Récemment, le président du RCM2, Jacques Hurtubise, a obtenu la participation de la Fondation canadienne pour l’innovation et du ministère de l’Éducation du Québec en vue de démarrer un projet aux LUB. Avec la contribution des partenaires du secteur privé, son budget s’élève à près de 2 M$.

Mathieu-Robert Sauvé


Forum est en business
Notre reporter remporte 44,50$ à la suite d’une série d’appels d’offres.

«Avec mes frais de production élevés, impossible d’être concurrentiel! Ce contrat va encore m’échapper...»

Le fournisseur U-16, incarné par le représentant de Forum venu incognito, fulmine. Heureusement, après trois heures de négociations laborieuses, alors que ses revenus fondent comme neige au soleil, il respire: une transaction lui permet de gagner d’un coup 59 UME (unités monétaires expérimentales).

Nous sommes dans la salle d’économie expérimentale des laboratoires universitaires Bell. Les 18 «cobayes» qui ont pris place à leur poste de travail individualisé engagent dans des appels d’offres ou des enchères un budget bien réel (1 UME vaut 0,40$) et prennent leur travail au sérieux. Chacun pour soi. Au plus fort la poche.

À l’issue de la séance, les participants comptent leurs gains. Au moment de passer à la caisse, les UME sont changées en argent comptant. Au cours de l’expérience du 29 novembre dernier, le plus performant (une redoutable femme d’affaires) s’en est tiré avec 133$. Le plus mauvais n’a gagné que 5$. Heureusement, on efface les déficits de sorte qu’aucun participant n’est facturé à la sortie. Quant au reporter de Forum, il s’est placé dans la moyenne avec un revenu de 44,50$.
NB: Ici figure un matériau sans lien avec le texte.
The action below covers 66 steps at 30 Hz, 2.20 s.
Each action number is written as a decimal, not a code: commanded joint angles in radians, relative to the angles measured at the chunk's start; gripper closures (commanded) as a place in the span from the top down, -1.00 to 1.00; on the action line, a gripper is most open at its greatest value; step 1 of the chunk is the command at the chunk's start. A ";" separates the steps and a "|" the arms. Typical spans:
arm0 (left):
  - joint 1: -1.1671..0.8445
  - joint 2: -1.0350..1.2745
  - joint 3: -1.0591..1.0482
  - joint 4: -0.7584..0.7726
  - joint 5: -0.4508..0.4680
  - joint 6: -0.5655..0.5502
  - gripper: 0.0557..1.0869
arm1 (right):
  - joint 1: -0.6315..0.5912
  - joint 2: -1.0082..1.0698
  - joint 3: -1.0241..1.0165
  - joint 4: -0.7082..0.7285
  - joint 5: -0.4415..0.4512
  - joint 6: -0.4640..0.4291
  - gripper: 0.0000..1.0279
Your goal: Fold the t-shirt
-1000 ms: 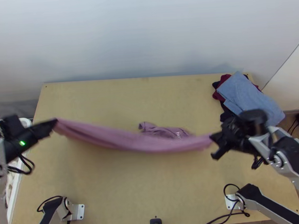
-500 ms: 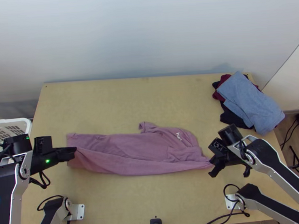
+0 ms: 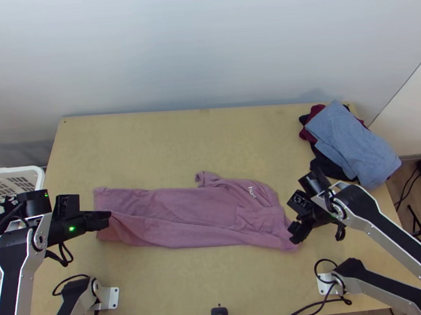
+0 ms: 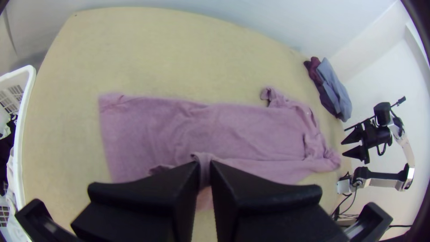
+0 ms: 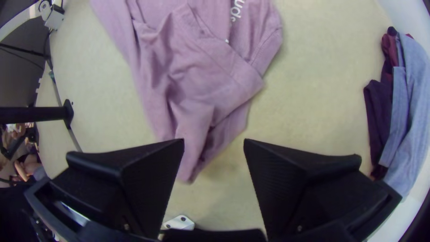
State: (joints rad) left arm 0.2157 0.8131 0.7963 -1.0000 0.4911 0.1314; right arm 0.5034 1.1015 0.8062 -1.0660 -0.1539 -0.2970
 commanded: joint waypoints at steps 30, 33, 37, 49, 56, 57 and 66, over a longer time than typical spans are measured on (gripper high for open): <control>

«Le montant que touche le participant est une compensation de recherche, explique Michel Gendreau, qui dirige cette étude sur les nouveaux marchés électroniques avec Jacques Robert, du Centre interuniversitaire de recherche en analyse des organisations (CIRANO). L’objectif de ce projet est de construire et d’expérimenter un ensemble de services articulés autour d’une place de marché ouverte. Une attention particulière est accordée à la modélisation des processus de négociations et de transactions d’affaires interfirmes.»

En effet, les premières transactions sont relativement simples. Puis, les fournisseurs apprennent à jouer du coude afin de s’en tirer avec la grosse part du gâteau. La compétition devient palpable lorsqu’un nouveau service est offert. Pour une ou deux UME, le fournisseur peut connaître les frais de production de son plus sérieux concurrent.

Espionnage industriel? Veille technologique? En tout cas, ça peut être payant. Pour le reporter de Forum, ce service a permis de renflouer in extremis les coffres de l’entreprise. Pas de mises à pied pour Noël.

M.-R.S.


La somme a été versée à la campagne des paniers de Noël.